TASK REQUIREMENTS:
Would you return, word for word, the lines of the data below from the line with "(219, 26) to (56, 159): 0.53" through the line with "(320, 27): 7.81", and no others?
*** Opening of INPUT FOR THIS TASK ***
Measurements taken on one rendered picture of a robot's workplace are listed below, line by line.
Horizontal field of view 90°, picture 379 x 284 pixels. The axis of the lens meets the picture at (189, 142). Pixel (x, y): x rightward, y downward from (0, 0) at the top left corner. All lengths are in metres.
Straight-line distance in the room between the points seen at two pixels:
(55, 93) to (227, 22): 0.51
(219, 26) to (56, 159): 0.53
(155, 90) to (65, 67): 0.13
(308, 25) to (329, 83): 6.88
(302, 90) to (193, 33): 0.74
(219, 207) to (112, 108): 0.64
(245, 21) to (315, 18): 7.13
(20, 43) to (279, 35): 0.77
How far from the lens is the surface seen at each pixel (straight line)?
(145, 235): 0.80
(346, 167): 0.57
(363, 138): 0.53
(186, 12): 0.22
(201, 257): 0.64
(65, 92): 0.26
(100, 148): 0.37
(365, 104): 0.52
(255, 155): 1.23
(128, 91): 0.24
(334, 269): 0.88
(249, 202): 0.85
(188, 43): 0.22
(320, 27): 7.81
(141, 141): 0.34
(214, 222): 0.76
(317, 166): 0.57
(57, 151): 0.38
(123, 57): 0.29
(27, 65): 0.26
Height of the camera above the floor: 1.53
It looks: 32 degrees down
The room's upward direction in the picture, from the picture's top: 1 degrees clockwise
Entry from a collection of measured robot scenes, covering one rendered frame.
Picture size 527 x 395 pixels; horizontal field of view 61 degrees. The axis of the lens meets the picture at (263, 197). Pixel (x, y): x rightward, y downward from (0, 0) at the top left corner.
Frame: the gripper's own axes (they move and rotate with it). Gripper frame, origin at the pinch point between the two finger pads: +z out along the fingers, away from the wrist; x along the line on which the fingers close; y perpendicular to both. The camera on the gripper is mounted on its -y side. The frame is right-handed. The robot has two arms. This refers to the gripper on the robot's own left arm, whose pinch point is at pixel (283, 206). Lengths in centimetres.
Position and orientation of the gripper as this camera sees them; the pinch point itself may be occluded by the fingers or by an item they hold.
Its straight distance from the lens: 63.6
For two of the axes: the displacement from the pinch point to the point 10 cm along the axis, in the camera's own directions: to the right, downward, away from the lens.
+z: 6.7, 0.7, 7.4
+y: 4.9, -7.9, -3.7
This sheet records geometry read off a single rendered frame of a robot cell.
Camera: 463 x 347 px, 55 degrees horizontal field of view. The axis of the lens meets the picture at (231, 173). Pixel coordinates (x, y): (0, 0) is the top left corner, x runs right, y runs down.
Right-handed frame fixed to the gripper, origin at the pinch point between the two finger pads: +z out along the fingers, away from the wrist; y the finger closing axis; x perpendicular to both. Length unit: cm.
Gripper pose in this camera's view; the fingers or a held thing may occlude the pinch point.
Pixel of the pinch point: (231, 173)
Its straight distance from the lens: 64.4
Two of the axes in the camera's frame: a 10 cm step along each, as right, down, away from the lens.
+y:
*** Close of INPUT FOR THIS TASK ***
*** Opening of INPUT FOR THIS TASK ***
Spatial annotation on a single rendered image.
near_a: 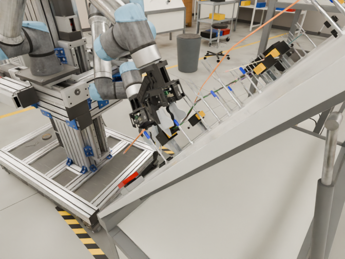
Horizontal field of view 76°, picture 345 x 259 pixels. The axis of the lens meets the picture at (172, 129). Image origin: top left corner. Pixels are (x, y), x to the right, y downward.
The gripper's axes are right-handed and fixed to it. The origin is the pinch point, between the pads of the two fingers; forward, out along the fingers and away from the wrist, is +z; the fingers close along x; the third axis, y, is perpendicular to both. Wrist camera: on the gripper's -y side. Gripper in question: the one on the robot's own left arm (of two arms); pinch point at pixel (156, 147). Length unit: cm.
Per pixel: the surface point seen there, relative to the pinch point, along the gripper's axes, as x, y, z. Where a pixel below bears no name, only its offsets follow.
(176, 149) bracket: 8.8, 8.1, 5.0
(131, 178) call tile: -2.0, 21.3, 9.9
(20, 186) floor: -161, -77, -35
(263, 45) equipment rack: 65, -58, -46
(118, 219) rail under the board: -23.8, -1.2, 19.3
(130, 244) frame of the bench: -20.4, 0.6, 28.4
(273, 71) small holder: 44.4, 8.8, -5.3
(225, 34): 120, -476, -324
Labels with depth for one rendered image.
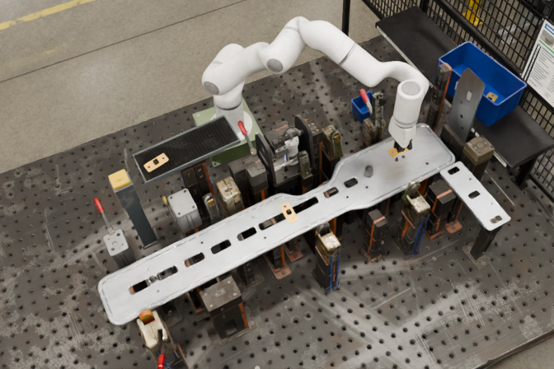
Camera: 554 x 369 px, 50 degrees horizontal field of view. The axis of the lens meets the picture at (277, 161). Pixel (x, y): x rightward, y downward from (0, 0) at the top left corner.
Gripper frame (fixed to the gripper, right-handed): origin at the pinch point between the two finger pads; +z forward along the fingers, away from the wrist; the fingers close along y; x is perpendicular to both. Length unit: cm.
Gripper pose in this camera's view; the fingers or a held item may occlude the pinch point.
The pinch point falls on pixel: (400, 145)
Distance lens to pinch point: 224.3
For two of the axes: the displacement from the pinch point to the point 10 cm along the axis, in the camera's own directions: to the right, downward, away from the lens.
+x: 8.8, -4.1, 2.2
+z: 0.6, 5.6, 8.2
*** Close of INPUT FOR THIS TASK ***
RESPONSE BOX:
(219, 26) to (56, 159): 0.53
(155, 90) to (65, 67): 0.13
(308, 25) to (329, 83): 6.88
(302, 90) to (193, 33): 0.74
(219, 207) to (112, 108): 0.64
(245, 21) to (315, 18): 7.13
(20, 43) to (279, 35): 0.77
How far from the lens is the surface seen at each pixel (straight line)?
(145, 235): 0.80
(346, 167): 0.57
(363, 138): 0.53
(186, 12): 0.22
(201, 257): 0.64
(65, 92): 0.26
(100, 148): 0.37
(365, 104): 0.52
(255, 155): 1.23
(128, 91): 0.24
(334, 269): 0.88
(249, 202): 0.85
(188, 43): 0.22
(320, 27): 7.81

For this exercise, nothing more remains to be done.